The default value of lag
is set as 50, the maximum number of lag should not exceed the number of rows of the dataset,
which reflects the corresponding number of iteration of running the multiple imputation.
Value
If details
= TRUE, a matrix containing the calculated autocorrelations of all the variables in the dataset will be returned.
If plot
= TRUE, the autocorrelation plots of all the variables will be drawn.
Examples
### generate some data
dat <- MASS::mvrnorm(n = 1000, mu = c(1, 2, 3, 4), Sigma = diag(4))
### ACF plots
acf.calc(data.mat = dat, title = paste0("Var ", 1:nrow(dat)))
Averaged simulated values plot function
Description
Calculates the average simulated values of all parameters and generates plots.
Usage
avg.plot(
data.mat,
start,
end,
x.lab = "Iteration number",
y.lab = "Average of simulated values",
title = NULL,
details = FALSE
)
Arguments
data.mat |
data matrix including the simulated values for plot. |
start |
the number of cycle to start. |
end |
the number of cycle to end. |
x.lab |
label of the x axis in the generated plot, default is set to "Iteration number". |
y.lab |
label of the y axis in the generated plot, default is set to "Average of simulated values". |
title |
title of each generated plot. |
details |
logical variable to specify whether the average simulated values are returned, default is set to FALSE. |
Details
This function calculates the average simulated values across simulations.
iter
can be any number of iterations you want to draw, the corresponding number of rows
of the data should be iter
+ 1.
Value
The plot of averaged values across iterations. If details
= TRUE,
a matrix containing the averaged values of all the variables across iterations will be returned.
Examples
### generate some normal data
dat <- MASS::mvrnorm(n = 1000, mu = c(1, 2, 3, 4), Sigma = diag(4))
### set column names
colnames(dat) <- paste0("Var ", 1:ncol(dat))
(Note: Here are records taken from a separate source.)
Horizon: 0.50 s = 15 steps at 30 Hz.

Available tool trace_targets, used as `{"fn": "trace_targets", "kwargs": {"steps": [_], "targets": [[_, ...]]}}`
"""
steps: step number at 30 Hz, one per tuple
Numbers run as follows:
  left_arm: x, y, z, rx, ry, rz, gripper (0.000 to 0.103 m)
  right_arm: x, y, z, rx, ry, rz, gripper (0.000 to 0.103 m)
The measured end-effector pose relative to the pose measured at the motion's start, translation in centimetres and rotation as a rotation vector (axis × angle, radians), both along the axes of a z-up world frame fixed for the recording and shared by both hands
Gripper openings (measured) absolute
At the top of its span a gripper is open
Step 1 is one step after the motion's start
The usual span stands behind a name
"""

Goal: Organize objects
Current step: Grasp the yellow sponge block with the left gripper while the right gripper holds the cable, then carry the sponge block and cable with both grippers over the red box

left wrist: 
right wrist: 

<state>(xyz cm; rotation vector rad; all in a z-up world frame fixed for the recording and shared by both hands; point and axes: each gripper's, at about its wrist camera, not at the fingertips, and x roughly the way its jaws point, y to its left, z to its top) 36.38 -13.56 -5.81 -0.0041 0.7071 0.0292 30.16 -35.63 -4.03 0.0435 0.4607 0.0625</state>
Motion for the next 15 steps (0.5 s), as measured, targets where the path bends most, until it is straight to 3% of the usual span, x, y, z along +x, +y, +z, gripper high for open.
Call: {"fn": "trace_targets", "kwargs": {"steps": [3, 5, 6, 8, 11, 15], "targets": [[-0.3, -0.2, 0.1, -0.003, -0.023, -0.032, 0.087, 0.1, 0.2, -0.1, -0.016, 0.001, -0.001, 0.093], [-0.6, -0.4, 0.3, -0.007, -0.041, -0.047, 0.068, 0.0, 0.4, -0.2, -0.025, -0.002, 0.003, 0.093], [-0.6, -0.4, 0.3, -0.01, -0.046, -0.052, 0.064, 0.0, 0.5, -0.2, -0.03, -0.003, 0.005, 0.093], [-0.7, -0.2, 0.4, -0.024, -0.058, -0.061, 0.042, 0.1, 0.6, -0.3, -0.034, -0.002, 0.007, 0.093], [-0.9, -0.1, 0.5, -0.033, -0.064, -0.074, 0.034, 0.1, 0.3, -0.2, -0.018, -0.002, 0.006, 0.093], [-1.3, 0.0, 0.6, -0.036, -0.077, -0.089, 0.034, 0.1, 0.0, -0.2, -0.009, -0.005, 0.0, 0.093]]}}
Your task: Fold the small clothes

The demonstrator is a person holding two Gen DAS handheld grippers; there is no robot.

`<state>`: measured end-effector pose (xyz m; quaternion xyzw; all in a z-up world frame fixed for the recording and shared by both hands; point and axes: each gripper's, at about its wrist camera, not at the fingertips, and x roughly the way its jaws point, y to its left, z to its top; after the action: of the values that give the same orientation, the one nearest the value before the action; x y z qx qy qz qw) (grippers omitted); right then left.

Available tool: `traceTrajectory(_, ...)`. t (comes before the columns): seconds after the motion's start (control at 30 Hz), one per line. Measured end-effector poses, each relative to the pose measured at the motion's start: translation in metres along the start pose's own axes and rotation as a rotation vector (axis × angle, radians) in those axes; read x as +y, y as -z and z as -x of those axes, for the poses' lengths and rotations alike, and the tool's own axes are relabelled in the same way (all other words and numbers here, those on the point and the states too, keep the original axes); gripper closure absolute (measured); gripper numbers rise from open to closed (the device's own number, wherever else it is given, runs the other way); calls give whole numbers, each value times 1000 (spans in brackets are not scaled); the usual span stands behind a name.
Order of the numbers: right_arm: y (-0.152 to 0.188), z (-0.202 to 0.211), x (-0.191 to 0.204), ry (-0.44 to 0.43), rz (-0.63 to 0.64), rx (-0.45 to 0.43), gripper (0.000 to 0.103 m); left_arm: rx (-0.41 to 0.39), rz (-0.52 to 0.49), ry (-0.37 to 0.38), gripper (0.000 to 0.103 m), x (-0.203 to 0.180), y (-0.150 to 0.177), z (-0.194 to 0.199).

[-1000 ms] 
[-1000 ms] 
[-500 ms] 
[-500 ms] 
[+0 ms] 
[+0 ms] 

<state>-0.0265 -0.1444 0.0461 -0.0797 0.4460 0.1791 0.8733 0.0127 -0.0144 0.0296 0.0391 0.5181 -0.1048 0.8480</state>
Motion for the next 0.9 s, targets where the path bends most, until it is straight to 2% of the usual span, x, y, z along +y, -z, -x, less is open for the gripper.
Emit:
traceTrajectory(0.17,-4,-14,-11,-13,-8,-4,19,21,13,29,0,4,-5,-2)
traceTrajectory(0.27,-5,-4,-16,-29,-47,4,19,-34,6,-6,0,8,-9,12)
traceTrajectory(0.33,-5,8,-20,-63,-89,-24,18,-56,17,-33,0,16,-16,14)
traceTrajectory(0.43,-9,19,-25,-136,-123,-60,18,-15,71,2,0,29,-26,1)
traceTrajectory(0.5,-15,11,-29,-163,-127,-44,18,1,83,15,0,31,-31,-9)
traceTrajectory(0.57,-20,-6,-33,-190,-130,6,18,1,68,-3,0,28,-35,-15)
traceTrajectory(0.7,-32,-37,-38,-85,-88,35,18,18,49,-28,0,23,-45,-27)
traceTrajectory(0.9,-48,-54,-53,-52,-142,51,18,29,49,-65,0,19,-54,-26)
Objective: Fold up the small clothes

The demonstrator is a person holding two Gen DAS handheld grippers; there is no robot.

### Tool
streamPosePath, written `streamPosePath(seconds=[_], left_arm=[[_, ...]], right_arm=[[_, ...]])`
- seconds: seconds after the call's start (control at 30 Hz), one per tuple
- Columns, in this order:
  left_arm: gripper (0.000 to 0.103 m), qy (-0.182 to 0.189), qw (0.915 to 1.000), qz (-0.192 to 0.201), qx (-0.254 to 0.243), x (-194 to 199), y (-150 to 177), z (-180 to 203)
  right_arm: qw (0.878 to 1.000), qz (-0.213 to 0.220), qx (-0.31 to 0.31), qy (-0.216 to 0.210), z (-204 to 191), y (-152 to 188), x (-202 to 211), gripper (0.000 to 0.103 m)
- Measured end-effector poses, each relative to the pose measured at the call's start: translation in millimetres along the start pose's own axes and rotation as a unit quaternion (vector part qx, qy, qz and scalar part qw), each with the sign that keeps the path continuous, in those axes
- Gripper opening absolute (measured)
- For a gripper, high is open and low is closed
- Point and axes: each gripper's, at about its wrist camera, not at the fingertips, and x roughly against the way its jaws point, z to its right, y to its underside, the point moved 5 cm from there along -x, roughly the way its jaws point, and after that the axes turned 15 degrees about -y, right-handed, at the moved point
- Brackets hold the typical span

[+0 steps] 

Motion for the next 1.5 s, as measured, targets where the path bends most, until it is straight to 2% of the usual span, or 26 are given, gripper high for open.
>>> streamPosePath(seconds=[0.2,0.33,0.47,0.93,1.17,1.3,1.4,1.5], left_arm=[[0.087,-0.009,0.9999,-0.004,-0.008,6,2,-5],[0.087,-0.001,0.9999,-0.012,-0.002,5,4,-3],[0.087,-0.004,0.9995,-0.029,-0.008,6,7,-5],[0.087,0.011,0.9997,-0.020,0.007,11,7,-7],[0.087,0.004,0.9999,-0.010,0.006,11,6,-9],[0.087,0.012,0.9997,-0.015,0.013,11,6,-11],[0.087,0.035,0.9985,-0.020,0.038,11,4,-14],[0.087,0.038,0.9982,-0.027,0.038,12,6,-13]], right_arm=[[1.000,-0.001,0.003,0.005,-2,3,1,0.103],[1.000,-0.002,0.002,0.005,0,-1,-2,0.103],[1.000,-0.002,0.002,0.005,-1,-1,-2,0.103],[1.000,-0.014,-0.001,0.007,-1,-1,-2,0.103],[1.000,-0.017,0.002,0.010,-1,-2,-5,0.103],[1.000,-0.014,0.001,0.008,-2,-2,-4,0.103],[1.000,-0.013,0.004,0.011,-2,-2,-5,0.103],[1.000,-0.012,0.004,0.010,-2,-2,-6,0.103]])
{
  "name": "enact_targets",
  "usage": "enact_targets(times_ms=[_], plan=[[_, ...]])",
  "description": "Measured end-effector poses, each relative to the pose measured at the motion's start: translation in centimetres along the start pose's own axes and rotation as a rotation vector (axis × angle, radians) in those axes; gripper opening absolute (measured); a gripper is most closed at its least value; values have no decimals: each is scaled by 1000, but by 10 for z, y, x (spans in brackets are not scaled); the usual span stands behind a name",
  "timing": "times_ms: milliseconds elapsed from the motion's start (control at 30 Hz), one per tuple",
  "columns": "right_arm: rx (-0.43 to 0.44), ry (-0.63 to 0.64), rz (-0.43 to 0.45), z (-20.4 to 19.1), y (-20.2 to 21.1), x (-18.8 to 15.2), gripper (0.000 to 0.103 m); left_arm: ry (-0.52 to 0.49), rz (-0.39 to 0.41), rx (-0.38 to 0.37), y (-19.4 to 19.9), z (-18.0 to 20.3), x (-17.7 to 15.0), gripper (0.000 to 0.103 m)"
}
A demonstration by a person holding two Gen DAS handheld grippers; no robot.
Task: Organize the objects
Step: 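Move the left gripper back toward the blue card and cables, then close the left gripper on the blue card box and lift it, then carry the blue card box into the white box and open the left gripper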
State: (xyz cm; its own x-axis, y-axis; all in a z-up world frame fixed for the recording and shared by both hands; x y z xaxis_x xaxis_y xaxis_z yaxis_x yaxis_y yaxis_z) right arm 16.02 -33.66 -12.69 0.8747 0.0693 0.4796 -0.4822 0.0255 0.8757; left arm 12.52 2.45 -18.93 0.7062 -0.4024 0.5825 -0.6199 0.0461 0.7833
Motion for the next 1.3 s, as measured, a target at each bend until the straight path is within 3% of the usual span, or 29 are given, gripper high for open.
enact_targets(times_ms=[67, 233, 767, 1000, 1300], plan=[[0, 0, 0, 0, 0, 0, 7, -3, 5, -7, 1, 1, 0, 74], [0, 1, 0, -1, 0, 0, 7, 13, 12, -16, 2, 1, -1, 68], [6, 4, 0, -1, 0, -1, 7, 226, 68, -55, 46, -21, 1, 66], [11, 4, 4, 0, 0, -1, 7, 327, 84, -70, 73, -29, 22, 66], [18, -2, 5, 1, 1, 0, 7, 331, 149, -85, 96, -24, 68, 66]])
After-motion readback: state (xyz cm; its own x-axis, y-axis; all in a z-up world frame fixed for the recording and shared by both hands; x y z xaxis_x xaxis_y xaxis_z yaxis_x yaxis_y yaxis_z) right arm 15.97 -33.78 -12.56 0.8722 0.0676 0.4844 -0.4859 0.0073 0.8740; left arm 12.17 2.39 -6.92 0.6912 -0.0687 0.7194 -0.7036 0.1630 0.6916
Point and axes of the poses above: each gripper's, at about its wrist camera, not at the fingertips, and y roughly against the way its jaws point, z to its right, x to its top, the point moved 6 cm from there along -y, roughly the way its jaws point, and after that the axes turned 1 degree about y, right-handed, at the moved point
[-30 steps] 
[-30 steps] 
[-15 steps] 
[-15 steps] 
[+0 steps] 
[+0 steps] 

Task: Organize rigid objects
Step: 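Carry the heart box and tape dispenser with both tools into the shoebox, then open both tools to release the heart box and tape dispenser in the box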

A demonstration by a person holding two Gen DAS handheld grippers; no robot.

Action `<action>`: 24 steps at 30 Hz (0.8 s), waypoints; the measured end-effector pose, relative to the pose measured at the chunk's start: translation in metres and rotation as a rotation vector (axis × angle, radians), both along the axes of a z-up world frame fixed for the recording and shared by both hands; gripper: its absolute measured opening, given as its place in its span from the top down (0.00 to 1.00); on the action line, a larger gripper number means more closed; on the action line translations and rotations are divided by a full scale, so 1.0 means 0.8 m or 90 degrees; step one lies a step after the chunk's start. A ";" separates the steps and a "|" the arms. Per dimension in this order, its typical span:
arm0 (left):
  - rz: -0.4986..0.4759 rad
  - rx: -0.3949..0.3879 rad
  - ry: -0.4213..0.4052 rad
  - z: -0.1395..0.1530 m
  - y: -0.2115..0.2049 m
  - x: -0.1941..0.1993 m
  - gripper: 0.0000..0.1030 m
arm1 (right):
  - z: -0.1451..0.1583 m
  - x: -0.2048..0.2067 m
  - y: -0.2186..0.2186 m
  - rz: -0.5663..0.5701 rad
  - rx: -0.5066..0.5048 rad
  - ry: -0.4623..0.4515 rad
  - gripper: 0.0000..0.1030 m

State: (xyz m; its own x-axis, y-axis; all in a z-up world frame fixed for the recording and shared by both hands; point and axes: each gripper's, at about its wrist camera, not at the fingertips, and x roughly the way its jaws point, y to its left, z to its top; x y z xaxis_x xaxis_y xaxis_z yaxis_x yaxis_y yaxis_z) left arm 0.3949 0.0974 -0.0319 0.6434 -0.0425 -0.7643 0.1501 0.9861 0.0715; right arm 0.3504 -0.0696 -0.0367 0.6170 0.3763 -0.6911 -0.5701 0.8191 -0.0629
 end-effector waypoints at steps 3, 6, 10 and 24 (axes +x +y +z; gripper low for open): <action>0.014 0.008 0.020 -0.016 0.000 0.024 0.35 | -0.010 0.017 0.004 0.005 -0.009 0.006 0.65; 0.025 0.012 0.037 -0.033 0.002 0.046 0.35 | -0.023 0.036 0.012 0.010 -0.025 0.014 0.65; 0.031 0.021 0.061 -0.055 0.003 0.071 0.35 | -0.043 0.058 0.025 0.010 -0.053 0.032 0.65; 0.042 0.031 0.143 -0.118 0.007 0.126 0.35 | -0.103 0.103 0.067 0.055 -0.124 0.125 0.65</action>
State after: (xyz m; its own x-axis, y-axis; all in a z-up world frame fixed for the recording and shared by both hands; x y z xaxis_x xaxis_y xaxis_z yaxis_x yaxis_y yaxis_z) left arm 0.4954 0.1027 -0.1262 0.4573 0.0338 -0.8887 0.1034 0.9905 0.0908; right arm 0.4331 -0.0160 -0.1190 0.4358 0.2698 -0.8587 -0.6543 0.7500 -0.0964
### average values plot: take sample from 500 to 1000 rows
avg.plot(data.mat = dat[500:1000, ], start = 500, end = 1000, title = "Random Variables")
Convergence plot function
Description
Draws convergence plot for the simulated parameter values of all variables.
Usage
conv.plot(
data.mat,
start,
end,
x.lab = "Iteration number",
y.lab = "Simulated values",
title = NULL
)
Arguments
data.mat |
data matrix including the simulated values. |
start |
the number of cycle to start. |
end |
the number of cycle to end. |
x.lab |
label of the x axis in the generated plot, default is set to "Iteration number". |
y.lab |
label of the y axis in the generated plot, default is set to "Simulated values". |
title |
title of each generated plot. |
Details
The function generates the trace plot of simulated values across iterations.
iter
can be any number of iterations you want to draw, the corresponding number of rows
of the data is iter
+ 1.
Value
The plot of simulated values across iterations.
Examples
### generate some data
dat <- MASS::mvrnorm(n = 1000, mu = c(1, 2, 3, 4), Sigma = diag(4))
### set column names
colnames(dat) <- paste0("Var ", 1:ncol(dat))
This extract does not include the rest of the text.